HPC

Cloud against the storm: Clemson’s 2.1 million VCPU experiment

November 18, 2019

https://storage.googleapis.com/gweb-cloudblog-publish/images/image3_JQlOaIB.max-2000x2000.jpg

Kevin Kissell

Technical Director, Office of the CTO

While the phenomena of climate change are complex, it’s an empirical truth that the number of North Atlantic storms big enough to merit a name each year has increased dramatically in the past 20 years, and is projected to increase further, arguably the most obvious impact on the United States of a shifting global climate. When these storms come ashore, destruction follows, sometimes even death. Authorities face a series of dilemmas as they try to manage the risks to the populations of low-lying coastal areas. When is shelter-in-place the best option, and when must people evacuate? How can evacuations be managed safely and efficiently? When public safety officials get the answers to these questions wrong, tragedy can ensue.

A team at Clemson University has been exploring the use of Google Cloud to improve disaster planning and management in ways that are both scientifically interesting and instructive for users of Google Cloud computing services. And in doing so, they set a new record for the scale of computation on a single problem in a public cloud: 2.1 million cores. It was an adventure that I think is worth sharing.

The problem: Managing evacuation routes

Evacuations from threatened coastal areas are almost entirely done by private automobiles on public roads. The evacuation routes tend to be limited in number and capacity by the terrain and the weather: Bridges and causeways are bottlenecks, and alternate routes across low-lying areas may already be flooded. Optimizing vehicular “throughput” over the available channels is incredibly important—and quite difficult.

Brandon Posey of Clemson, under the supervision of Professor Amy Apon, has been working on building traffic flow models based on streaming data from existing street-level traffic cameras. Machine vision software capable of anonymously distinguishing vehicles and vehicular motion exists, but processing and correlating the feeds from multiple cameras at the necessary scale is a herculean computational task. A single evacuation zone can have thousands of these cameras, and the full cycle of an evacuation, cleanup, and return, can take days, even weeks.

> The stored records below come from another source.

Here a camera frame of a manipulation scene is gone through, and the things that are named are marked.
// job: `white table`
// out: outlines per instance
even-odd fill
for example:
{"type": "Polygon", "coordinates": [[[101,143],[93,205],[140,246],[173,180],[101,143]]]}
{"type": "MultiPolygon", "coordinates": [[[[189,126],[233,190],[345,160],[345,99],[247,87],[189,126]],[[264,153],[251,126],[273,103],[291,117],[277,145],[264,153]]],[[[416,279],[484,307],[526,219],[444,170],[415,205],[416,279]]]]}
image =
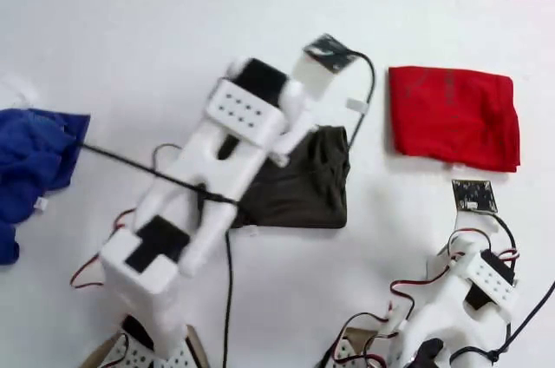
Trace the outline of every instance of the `white table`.
{"type": "MultiPolygon", "coordinates": [[[[324,32],[368,54],[377,86],[351,153],[349,224],[336,232],[262,228],[259,236],[232,237],[229,366],[310,367],[350,314],[385,312],[390,280],[422,277],[426,256],[453,229],[454,177],[491,180],[517,237],[515,325],[543,296],[555,276],[554,26],[555,0],[0,0],[0,77],[32,85],[42,108],[91,113],[89,141],[148,163],[157,144],[186,139],[236,56],[291,71],[301,48],[324,32]],[[407,64],[510,76],[521,130],[518,173],[452,169],[386,149],[385,72],[407,64]]],[[[319,108],[321,122],[351,130],[356,115],[345,109],[334,117],[333,105],[345,94],[362,97],[367,86],[363,62],[342,73],[319,108]]],[[[72,185],[18,228],[21,258],[0,272],[2,366],[77,366],[114,331],[117,311],[107,308],[107,294],[73,291],[69,277],[149,181],[83,152],[72,185]]],[[[502,248],[506,238],[493,242],[502,248]]],[[[191,286],[184,306],[212,366],[220,366],[223,242],[191,286]]],[[[553,318],[555,300],[499,366],[547,366],[553,318]]]]}

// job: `folded red cloth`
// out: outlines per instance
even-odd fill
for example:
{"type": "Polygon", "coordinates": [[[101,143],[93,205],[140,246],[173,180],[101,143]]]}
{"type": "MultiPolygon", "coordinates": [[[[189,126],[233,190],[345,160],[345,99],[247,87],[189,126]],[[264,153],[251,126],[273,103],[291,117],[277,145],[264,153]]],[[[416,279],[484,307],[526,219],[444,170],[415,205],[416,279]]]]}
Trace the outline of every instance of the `folded red cloth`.
{"type": "Polygon", "coordinates": [[[395,148],[492,171],[520,165],[513,81],[459,69],[389,69],[395,148]]]}

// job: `blue cloth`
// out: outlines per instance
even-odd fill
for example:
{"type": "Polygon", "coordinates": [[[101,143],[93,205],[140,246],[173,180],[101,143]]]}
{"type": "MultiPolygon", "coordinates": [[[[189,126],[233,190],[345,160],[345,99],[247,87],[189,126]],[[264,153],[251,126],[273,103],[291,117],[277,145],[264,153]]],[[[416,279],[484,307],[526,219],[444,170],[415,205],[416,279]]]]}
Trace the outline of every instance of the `blue cloth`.
{"type": "Polygon", "coordinates": [[[14,224],[36,199],[69,185],[89,115],[38,109],[0,110],[0,265],[19,256],[14,224]]]}

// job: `black wire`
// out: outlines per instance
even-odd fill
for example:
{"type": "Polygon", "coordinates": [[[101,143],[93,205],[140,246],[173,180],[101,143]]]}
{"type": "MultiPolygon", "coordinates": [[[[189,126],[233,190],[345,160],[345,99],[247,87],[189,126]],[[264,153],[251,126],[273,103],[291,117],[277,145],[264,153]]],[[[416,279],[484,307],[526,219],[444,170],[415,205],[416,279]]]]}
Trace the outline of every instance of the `black wire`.
{"type": "Polygon", "coordinates": [[[524,319],[524,321],[520,324],[518,329],[514,331],[514,334],[511,335],[511,337],[507,339],[500,348],[493,349],[489,352],[486,352],[474,346],[467,346],[465,348],[459,349],[457,352],[454,352],[453,355],[451,355],[451,358],[449,359],[449,364],[452,364],[453,361],[455,361],[460,355],[463,355],[468,352],[478,353],[482,357],[489,359],[493,364],[496,363],[500,358],[500,354],[505,352],[508,349],[509,345],[522,333],[522,331],[528,325],[528,323],[530,323],[533,317],[536,316],[536,314],[544,306],[544,304],[547,303],[547,300],[552,296],[553,291],[555,291],[555,281],[553,281],[552,286],[549,288],[549,290],[544,295],[542,300],[539,301],[539,303],[532,309],[532,311],[528,314],[528,316],[526,316],[526,319],[524,319]]]}
{"type": "MultiPolygon", "coordinates": [[[[369,59],[368,56],[366,56],[364,53],[361,53],[359,51],[354,51],[354,50],[350,49],[348,54],[350,54],[352,56],[357,56],[359,58],[362,58],[370,67],[370,74],[371,74],[370,90],[368,92],[368,95],[366,96],[366,101],[365,101],[369,105],[370,101],[372,100],[372,95],[374,94],[374,88],[375,88],[374,64],[372,63],[372,61],[369,59]]],[[[355,130],[353,131],[353,135],[350,137],[350,141],[349,141],[349,145],[348,145],[349,150],[351,149],[351,147],[355,143],[356,135],[358,134],[358,131],[360,130],[360,128],[362,126],[362,122],[364,121],[365,116],[366,116],[366,114],[361,114],[361,117],[358,119],[358,122],[355,125],[355,130]]]]}
{"type": "Polygon", "coordinates": [[[159,171],[156,171],[155,169],[148,168],[147,166],[143,166],[139,162],[129,160],[126,157],[123,157],[123,156],[118,155],[118,154],[111,153],[110,151],[107,151],[103,148],[98,148],[98,147],[95,147],[94,145],[89,145],[86,142],[82,142],[81,146],[83,148],[89,150],[89,151],[92,151],[92,152],[96,153],[96,154],[100,154],[100,155],[103,155],[107,158],[110,158],[111,160],[122,162],[123,164],[127,164],[130,167],[137,168],[141,171],[144,171],[145,173],[155,175],[156,177],[159,177],[162,180],[171,181],[172,183],[177,184],[178,186],[188,188],[189,190],[193,190],[193,192],[195,192],[195,193],[202,194],[203,198],[205,200],[216,201],[218,203],[229,203],[231,205],[234,205],[234,206],[238,207],[238,202],[236,200],[230,199],[229,197],[225,197],[222,194],[212,193],[212,192],[209,192],[209,191],[205,190],[202,187],[198,187],[198,186],[195,186],[191,183],[186,183],[184,181],[174,179],[173,177],[171,177],[167,174],[163,174],[163,173],[160,173],[159,171]]]}
{"type": "Polygon", "coordinates": [[[517,338],[517,336],[519,336],[519,334],[526,327],[526,325],[528,325],[528,323],[530,323],[530,321],[536,315],[536,313],[539,312],[539,310],[544,306],[544,304],[547,302],[547,300],[552,296],[554,290],[555,290],[555,281],[553,281],[552,286],[549,287],[549,290],[544,295],[542,300],[540,300],[539,303],[530,312],[530,314],[528,314],[528,316],[526,316],[526,319],[524,319],[524,322],[522,322],[522,324],[520,324],[520,326],[517,328],[517,330],[514,331],[513,335],[508,340],[506,340],[505,343],[497,350],[498,353],[504,352],[505,349],[507,349],[509,347],[509,345],[517,338]]]}
{"type": "Polygon", "coordinates": [[[227,288],[227,304],[225,305],[225,324],[224,324],[224,362],[222,367],[227,367],[227,350],[229,341],[229,319],[232,312],[232,295],[233,295],[233,261],[232,261],[232,243],[230,241],[229,231],[225,233],[225,251],[227,252],[227,270],[229,273],[229,286],[227,288]]]}
{"type": "Polygon", "coordinates": [[[172,142],[165,142],[157,146],[152,153],[152,164],[153,164],[154,170],[158,170],[158,152],[165,147],[173,147],[173,148],[181,149],[179,145],[174,144],[172,142]]]}

The Clemson team assumed a 10-day cycle for the experiment, and chose an evacuation area with 8500 available camera feeds, which over 10 days generate 2 million hours of video—about 210TB. TrafficVision, a commercial company that participated in the experiment, provided the software for analysis of the video segments, so that vehicle, incident and anomaly detection on an individual video stream could be treated as a “solved problem” for the purposes of the experiment. The problem itself is “embarrassingly parallel,” in that the interpretations of individual video segments are completely independent of one another, and can be done in any order or all at once.

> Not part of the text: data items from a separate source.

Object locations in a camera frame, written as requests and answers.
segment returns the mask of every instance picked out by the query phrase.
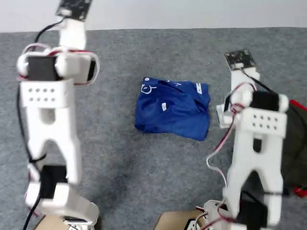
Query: white bracket
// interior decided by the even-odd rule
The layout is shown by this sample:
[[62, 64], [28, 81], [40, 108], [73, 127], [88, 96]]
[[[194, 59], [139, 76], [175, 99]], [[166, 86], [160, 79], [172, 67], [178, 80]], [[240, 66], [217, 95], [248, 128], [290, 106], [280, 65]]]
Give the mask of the white bracket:
[[61, 23], [59, 45], [68, 49], [84, 50], [86, 46], [85, 23], [67, 18]]
[[[244, 69], [245, 73], [257, 80], [260, 80], [260, 74], [257, 72], [256, 67], [250, 67], [250, 68], [246, 68]], [[246, 76], [241, 70], [234, 70], [231, 71], [231, 92], [241, 83], [244, 82], [248, 82], [251, 83], [252, 85], [254, 85], [254, 87], [256, 88], [255, 82], [249, 78], [248, 76]], [[245, 90], [251, 90], [251, 86], [246, 84], [246, 85], [242, 85], [236, 92], [237, 93], [241, 93]], [[225, 101], [223, 102], [223, 104], [217, 105], [216, 106], [216, 111], [217, 111], [217, 115], [218, 115], [218, 119], [219, 119], [219, 123], [220, 123], [220, 128], [228, 128], [232, 122], [232, 113], [228, 110], [226, 110], [224, 112], [224, 108], [225, 108]]]

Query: blue cloth
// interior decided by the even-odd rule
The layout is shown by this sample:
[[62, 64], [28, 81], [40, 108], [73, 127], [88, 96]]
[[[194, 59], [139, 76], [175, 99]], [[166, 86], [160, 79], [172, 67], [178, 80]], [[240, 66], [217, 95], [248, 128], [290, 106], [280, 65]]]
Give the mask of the blue cloth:
[[175, 133], [204, 140], [209, 127], [208, 85], [144, 78], [135, 111], [135, 127], [148, 133]]

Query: cable
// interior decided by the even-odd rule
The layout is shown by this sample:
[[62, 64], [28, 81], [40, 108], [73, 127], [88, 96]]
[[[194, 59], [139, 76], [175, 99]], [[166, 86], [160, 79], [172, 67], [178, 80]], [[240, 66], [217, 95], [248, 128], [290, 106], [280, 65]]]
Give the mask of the cable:
[[37, 199], [33, 205], [33, 207], [31, 208], [30, 212], [29, 212], [29, 215], [27, 217], [27, 219], [25, 220], [25, 223], [24, 223], [24, 227], [23, 227], [23, 230], [26, 230], [27, 227], [28, 227], [28, 224], [29, 224], [29, 221], [31, 219], [31, 216], [33, 215], [35, 209], [37, 208], [38, 204], [39, 204], [39, 201], [40, 201], [40, 198], [41, 198], [41, 191], [39, 191], [38, 195], [37, 195]]
[[262, 204], [261, 201], [259, 201], [255, 196], [253, 196], [250, 192], [246, 191], [246, 190], [242, 190], [241, 191], [241, 199], [242, 199], [242, 195], [246, 194], [248, 197], [250, 197], [253, 201], [255, 201], [258, 204]]
[[242, 73], [244, 75], [246, 75], [247, 77], [249, 77], [250, 79], [252, 79], [255, 83], [257, 83], [258, 85], [260, 85], [262, 88], [266, 89], [267, 91], [269, 92], [272, 92], [272, 93], [276, 93], [274, 92], [273, 90], [271, 90], [268, 86], [266, 86], [265, 84], [263, 84], [261, 81], [257, 80], [256, 78], [253, 78], [252, 76], [248, 75], [244, 69], [241, 69]]
[[[237, 103], [237, 104], [232, 105], [232, 107], [233, 107], [233, 106], [238, 106], [238, 105], [242, 106], [241, 104], [238, 104], [238, 103]], [[226, 177], [225, 177], [223, 171], [222, 171], [220, 168], [218, 168], [218, 167], [215, 167], [215, 166], [210, 165], [210, 164], [209, 164], [209, 160], [210, 160], [212, 157], [214, 157], [214, 156], [221, 150], [221, 148], [223, 147], [223, 145], [225, 144], [225, 142], [226, 142], [227, 139], [229, 138], [229, 136], [230, 136], [230, 134], [231, 134], [231, 132], [232, 132], [234, 126], [235, 126], [235, 118], [236, 118], [235, 115], [236, 115], [236, 113], [234, 114], [233, 119], [232, 119], [232, 122], [231, 122], [231, 124], [230, 124], [230, 127], [229, 127], [228, 130], [226, 131], [226, 133], [225, 133], [225, 135], [223, 136], [223, 138], [221, 139], [220, 143], [215, 147], [213, 153], [209, 154], [209, 155], [207, 156], [207, 158], [206, 158], [206, 164], [207, 164], [208, 168], [211, 169], [211, 170], [217, 171], [217, 172], [223, 177], [225, 187], [227, 187], [227, 180], [226, 180]]]
[[[273, 91], [272, 89], [270, 89], [268, 86], [266, 86], [265, 84], [263, 84], [261, 81], [253, 78], [252, 76], [248, 75], [244, 69], [241, 69], [242, 73], [244, 75], [246, 75], [247, 77], [249, 77], [250, 79], [252, 79], [255, 83], [257, 83], [258, 85], [260, 85], [262, 88], [266, 89], [268, 92], [271, 92], [271, 93], [276, 93], [275, 91]], [[300, 154], [303, 152], [304, 148], [305, 148], [305, 145], [307, 143], [307, 124], [306, 122], [304, 121], [303, 117], [299, 114], [299, 112], [297, 111], [297, 109], [292, 105], [292, 104], [289, 104], [289, 109], [291, 111], [293, 111], [295, 113], [295, 115], [298, 117], [298, 119], [300, 120], [300, 122], [302, 123], [303, 125], [303, 128], [304, 128], [304, 136], [303, 136], [303, 139], [302, 139], [302, 143], [301, 145], [299, 146], [299, 148], [294, 151], [294, 154], [293, 154], [293, 158], [291, 160], [291, 163], [289, 164], [288, 166], [288, 172], [286, 172], [286, 175], [284, 175], [284, 179], [286, 181], [286, 179], [288, 178], [289, 176], [289, 173], [291, 172], [291, 170], [293, 169], [293, 165], [294, 163], [296, 162], [296, 160], [298, 159], [298, 157], [300, 156]]]
[[34, 43], [37, 43], [37, 42], [38, 42], [40, 36], [41, 36], [44, 32], [46, 32], [47, 30], [50, 30], [51, 28], [53, 28], [53, 27], [55, 27], [55, 26], [61, 24], [64, 20], [65, 20], [65, 17], [63, 17], [63, 18], [61, 19], [61, 21], [59, 21], [59, 22], [57, 22], [57, 23], [53, 23], [53, 24], [51, 24], [51, 25], [48, 25], [48, 26], [46, 26], [44, 29], [42, 29], [40, 32], [38, 32], [38, 34], [36, 35], [36, 38], [35, 38], [35, 40], [34, 40]]
[[72, 226], [71, 224], [69, 224], [68, 226], [72, 227], [73, 229], [78, 230], [75, 226]]
[[41, 47], [41, 48], [45, 48], [45, 49], [51, 49], [50, 46], [46, 45], [46, 44], [43, 44], [43, 43], [31, 43], [29, 45], [27, 45], [23, 51], [22, 51], [22, 54], [25, 54], [26, 52], [28, 52], [28, 50], [30, 48], [34, 48], [34, 47]]
[[206, 226], [202, 227], [201, 230], [205, 230], [205, 229], [207, 229], [208, 227], [210, 227], [211, 225], [213, 225], [213, 224], [215, 224], [216, 222], [219, 222], [219, 221], [221, 221], [221, 220], [222, 220], [222, 218], [215, 219], [215, 220], [211, 221], [209, 224], [207, 224]]
[[208, 214], [208, 212], [203, 212], [203, 213], [201, 213], [199, 216], [197, 216], [196, 217], [196, 219], [195, 219], [195, 225], [194, 225], [194, 230], [197, 230], [197, 222], [198, 222], [198, 220], [201, 218], [201, 217], [204, 217], [204, 216], [206, 216]]

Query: red wire
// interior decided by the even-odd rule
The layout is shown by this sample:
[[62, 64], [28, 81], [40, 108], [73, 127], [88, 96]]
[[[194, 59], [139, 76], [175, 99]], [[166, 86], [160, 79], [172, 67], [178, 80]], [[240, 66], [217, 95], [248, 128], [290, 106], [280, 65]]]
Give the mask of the red wire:
[[213, 225], [213, 224], [215, 224], [216, 222], [219, 222], [219, 221], [221, 221], [221, 220], [222, 220], [222, 218], [218, 218], [218, 219], [216, 219], [216, 220], [210, 222], [210, 223], [207, 224], [206, 226], [202, 227], [201, 230], [205, 230], [206, 228], [210, 227], [211, 225]]

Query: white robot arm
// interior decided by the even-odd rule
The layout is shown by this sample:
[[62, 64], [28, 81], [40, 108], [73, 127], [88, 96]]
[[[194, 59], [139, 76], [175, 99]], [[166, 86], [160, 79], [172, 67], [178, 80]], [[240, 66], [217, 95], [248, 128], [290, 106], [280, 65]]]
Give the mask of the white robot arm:
[[[25, 202], [32, 207], [31, 212], [37, 208], [44, 215], [60, 216], [78, 230], [93, 230], [99, 215], [98, 207], [71, 186], [78, 184], [82, 176], [74, 85], [91, 84], [99, 74], [98, 56], [84, 50], [84, 20], [90, 3], [81, 1], [82, 7], [75, 8], [71, 1], [62, 1], [58, 16], [65, 18], [59, 25], [60, 46], [51, 49], [44, 44], [31, 44], [17, 61], [19, 94], [29, 136], [26, 150], [30, 154], [30, 183]], [[37, 46], [44, 50], [30, 51]], [[65, 165], [45, 164], [48, 140], [57, 144]]]
[[[254, 79], [259, 80], [260, 75], [248, 51], [226, 54], [226, 60], [231, 70], [232, 91], [216, 110], [221, 128], [236, 129], [233, 160], [223, 201], [204, 204], [208, 227], [203, 229], [209, 226], [211, 230], [269, 229], [278, 224], [281, 216], [281, 160], [288, 98], [255, 91]], [[234, 110], [235, 105], [239, 105], [239, 109]], [[265, 193], [264, 204], [240, 200], [242, 186], [252, 171], [259, 174]]]

The challenge was in provisioning and operating the infrastructure to run the software at the necessary scale, with the scant advance notice one might have in a real climate emergency. It is simply not practical to have millions of cores “on deck” waiting for a hurricane. Public cloud providers, however, have fungible resources that can be procured at a range of service levels. Non-critical resources can be pre-empted and redeployed for emergency management services. The question becomes whether the computation can be provisioned and executed fast enough, at the necessary scale.

Architecting the solution

One common design pattern in high performance computing on Google Cloud is a “node-out” approach, where the first step is to understand and optimize application performance on a single virtual machine instance “node.” Every application has a “sweet spot” in the space of ratios of CPU cores to memory and other storage, GPUs, and other accelerators. When these can’t be computed from first principles, they are generally straightforward to determine experimentally. And once it has been determined, Google Cloud Platform provides the capability to generate an optimal custom node type that can be carved out of the Google infrastructure, as shown in the diagram below. The customer pays only for the resources actually deployed. The sweet spot for the TrafficVision application was 16 virtual CPUs and 16GB of memory per instance.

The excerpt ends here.